How do you improve the profitability of a lottery? Well, you don't really. Money goes in, some money comes out. You calculate the odds of winning, calculate how many entries there were, what the cost of the ticket is, etc. Once you have all that data, you check for winners. You pay the winner. You keep some of the funds for state-run projects. And you're done.
It's easy for a company to make a killing on the lottery. If you make $20 million on entries, you simply give the winner $5 million. He'll walk away ecstatically with his $5 million, and you'll just have made pure profit without lifting a finger. That's why it's state-run.
Now think about healthcare - how is it any different? It's an inverse lottery in that you don't really want to "win", because "winning" means getting sick.

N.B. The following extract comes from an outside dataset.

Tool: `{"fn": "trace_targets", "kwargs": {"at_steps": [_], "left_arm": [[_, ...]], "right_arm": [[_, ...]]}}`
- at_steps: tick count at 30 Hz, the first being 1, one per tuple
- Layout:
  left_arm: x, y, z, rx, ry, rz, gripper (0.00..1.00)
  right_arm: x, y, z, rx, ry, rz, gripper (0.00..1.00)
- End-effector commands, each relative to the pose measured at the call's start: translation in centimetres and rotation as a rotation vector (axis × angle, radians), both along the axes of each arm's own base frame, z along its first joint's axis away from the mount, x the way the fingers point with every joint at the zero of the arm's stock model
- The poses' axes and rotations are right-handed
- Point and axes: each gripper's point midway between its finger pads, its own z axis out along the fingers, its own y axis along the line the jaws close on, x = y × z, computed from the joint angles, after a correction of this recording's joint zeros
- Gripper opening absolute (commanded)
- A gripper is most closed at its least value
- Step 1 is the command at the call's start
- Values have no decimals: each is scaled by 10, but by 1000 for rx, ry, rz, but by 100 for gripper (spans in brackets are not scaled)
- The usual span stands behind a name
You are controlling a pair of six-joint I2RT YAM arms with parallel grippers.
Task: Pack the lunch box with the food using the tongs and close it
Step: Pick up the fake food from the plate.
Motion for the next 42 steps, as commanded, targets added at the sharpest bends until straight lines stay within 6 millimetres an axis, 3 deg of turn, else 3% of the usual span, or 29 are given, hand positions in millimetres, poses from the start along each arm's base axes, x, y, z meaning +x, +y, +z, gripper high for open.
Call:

Money goes in in the form of healthcare payments. Money comes out in the form of paying for medical bills. Most of the time the payouts are small (think of it as getting 3 numbers instead of 6 in a lottery). Every once in a while, there's a "big loser" (as opposed to a "big winner" in a lottery). Someone gets badly sick, and large payments have to go to pay the poor soul's medical bills.
Like any other lottery, you can't really improve the profitability of the system. At least, not without cheating people out of their winnings (or medical payments).
So why is it that lotteries are state-run, but healthcare isn't? There should be no such thing as a healthcare provider, simple as that. The government should take care of it, just like any other lottery. An employer pays in a certain amount (just like they do currently to a healthcare "business") to "The Government Healthcare Fund". When someone gets sick and needs medical care, money comes out of the fund. Simple as that.
And what about the uninsured? Well I say we first try out just transferring the current ridiculous system to a government-controlled lottery. If it turns out that employers are paying 30% less for this new system (because the sleazy healthcare companies aren't walking away with a huge profit), then why not? If it turns out that the uninsured can be insured at less cost than what employers are paying now, who's losing?